Rethinking Work

May 7, 2024 16 mins to read

Why do we need to rethink about work today?

Just a day prior to the holy month of Ramadhan, the fasting month for Muslims, I was invited to a potluck lunch with the staff. Lots of food and festivity in the air! For some of the newer staff who had spent two years of their final academic years learning from home and another two years working from home, their views of the concept of work were very different to mine. I guess I have spent the last forty-three years doing formal work, nine to five, six days a week. I would think I was working even when I was studying although it was not perceived as work. Truly, work defines a person.

The potluck lunch and subsequent observations led me to this yearlong research project. ‘Rethinking Work in the Digital Era’ involved academics, researchers, professionals from the industry (both Chief Executives and Human Capital Managers), employees and entrepreneurs. I thought it would be easier for me to do a series of podcasts and write a series of articles and then try to put a book together.

This introductory article accompanied by a podcast is all about rethinking work with a feature on ‘Workplace Rituals.’ It is the start of a twenty-plus article series which will hopefully result in a concise book rediscovering what we have lost at work without forgetting the need to change to stay relevant.

The potluck lunch to me seemed like a really positive environment and the effect was heightened when one of the new hires spoke about the need for kindness and the gratitude journal, another about emotional intelligence while another team member reminisced about Oscar Winning actor Michelle Yeoh’s comment on not allowing anyone to tell you that you are past your prime and focusing on shattering the glass ceiling. To me, having stepped out of day-to-day operations after four decades at the workplace and solely focused on observations and research of the workplace, today, it was all very intriguing. I turned around to ask Adzahar Ibrahim, one of the leading human resource professionals in the region who is now assisting us, a few questions.

  • How has the digital wave and the Covid pandemic crisis triggered a quantum shift in the way work is seen today?
  • Have these changes transformed the way we interact with one another at the workplace?
  • How do we connect work and the workforce with the purpose of an organisation?
  • How do we restore some workplace rituals that created meaning and camaraderie at the workplace?

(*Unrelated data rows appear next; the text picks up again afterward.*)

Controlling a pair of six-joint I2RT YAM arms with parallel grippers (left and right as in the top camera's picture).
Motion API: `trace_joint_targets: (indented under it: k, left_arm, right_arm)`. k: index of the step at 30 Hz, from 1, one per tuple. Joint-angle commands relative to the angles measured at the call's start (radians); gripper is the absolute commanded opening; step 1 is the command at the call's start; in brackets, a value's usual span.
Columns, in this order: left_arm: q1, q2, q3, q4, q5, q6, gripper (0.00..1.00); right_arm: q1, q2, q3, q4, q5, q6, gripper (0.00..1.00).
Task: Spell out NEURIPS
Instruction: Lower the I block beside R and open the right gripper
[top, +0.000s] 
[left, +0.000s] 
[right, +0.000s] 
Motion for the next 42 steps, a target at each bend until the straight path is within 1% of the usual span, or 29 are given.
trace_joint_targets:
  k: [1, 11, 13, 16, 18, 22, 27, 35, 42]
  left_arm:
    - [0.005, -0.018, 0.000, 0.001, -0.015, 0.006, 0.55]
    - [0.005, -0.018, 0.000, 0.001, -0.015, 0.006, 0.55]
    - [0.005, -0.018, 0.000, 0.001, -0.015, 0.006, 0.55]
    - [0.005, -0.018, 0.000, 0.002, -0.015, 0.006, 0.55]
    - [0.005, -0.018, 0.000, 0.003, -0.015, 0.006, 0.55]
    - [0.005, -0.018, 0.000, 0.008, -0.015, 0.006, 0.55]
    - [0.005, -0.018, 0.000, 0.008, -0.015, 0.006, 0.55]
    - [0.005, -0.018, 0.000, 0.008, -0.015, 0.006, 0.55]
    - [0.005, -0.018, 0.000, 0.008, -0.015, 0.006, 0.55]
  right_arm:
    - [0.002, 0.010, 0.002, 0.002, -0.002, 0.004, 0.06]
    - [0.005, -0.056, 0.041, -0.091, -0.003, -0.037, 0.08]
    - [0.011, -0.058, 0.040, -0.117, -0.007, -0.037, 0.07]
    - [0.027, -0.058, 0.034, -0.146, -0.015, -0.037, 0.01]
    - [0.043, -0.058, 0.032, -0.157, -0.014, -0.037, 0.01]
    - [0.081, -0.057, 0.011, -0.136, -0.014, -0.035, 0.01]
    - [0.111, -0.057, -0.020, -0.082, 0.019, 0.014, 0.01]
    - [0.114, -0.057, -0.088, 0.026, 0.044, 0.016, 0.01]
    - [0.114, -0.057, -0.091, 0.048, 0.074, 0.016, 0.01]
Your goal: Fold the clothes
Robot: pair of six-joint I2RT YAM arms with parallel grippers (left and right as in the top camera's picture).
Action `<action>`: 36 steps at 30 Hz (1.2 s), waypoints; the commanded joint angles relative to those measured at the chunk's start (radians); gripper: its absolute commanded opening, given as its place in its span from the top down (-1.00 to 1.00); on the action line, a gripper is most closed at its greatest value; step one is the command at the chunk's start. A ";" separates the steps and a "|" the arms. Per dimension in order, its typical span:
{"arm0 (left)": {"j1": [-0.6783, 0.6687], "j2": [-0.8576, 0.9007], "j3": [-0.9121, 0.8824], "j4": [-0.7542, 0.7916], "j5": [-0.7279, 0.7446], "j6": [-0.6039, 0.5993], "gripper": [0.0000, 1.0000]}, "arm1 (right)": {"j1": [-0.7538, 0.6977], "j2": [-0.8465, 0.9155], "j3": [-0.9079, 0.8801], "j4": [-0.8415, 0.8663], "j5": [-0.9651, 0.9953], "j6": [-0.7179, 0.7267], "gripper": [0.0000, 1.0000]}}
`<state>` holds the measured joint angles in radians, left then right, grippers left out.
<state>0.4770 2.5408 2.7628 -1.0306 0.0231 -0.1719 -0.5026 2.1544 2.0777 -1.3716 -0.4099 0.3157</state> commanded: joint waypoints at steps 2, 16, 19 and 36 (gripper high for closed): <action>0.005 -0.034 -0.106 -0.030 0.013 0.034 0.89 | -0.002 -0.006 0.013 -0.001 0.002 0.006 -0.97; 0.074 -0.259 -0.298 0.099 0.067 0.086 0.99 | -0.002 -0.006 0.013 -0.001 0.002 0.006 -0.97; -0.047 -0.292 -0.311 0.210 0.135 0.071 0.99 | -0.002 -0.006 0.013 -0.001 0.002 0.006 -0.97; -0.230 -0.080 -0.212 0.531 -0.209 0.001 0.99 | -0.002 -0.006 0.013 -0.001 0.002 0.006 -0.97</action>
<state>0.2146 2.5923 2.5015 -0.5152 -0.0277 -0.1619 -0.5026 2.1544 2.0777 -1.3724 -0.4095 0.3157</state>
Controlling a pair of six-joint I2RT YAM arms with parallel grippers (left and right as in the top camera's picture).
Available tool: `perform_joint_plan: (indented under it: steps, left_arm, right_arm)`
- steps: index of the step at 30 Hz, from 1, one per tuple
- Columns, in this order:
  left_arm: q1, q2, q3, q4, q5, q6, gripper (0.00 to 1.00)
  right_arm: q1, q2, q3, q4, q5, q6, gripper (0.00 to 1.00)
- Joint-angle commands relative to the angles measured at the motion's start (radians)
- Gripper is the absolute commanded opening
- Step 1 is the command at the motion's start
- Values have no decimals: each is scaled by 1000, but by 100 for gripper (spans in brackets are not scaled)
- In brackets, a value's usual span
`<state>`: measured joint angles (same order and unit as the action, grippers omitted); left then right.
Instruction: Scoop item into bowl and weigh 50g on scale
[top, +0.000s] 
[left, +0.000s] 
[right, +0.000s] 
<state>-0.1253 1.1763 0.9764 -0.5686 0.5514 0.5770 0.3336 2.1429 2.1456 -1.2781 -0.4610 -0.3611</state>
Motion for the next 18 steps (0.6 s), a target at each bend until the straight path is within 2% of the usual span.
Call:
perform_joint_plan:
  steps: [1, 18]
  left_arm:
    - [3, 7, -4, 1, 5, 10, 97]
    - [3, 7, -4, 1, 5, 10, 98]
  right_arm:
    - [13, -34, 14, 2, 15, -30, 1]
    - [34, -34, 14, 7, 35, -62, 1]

His answer equally intrigued me. He said, “Let us recapture the power of what we have lost.” citing a McKinsey Talent Talk. He went on to challenge conventional ideas of work and elaborated on the changing workplace and the changing employee. True, he said, the digital era with tools driven by artificial intelligence (AI) such as Chat GPT has impacted work dramatically. Maybe the digital interactions make people feel they are working alone. Yet, he emphasised that we cannot forget that greatness comes from collective effort. As Lord Meghnad Desai says in his book The Poverty of Political Economy, “Human beings need a vast network of cooperation because of the limited capacity of anyone to fend for oneself.”

So, what does this mean for the future of work, workplace, and the employee?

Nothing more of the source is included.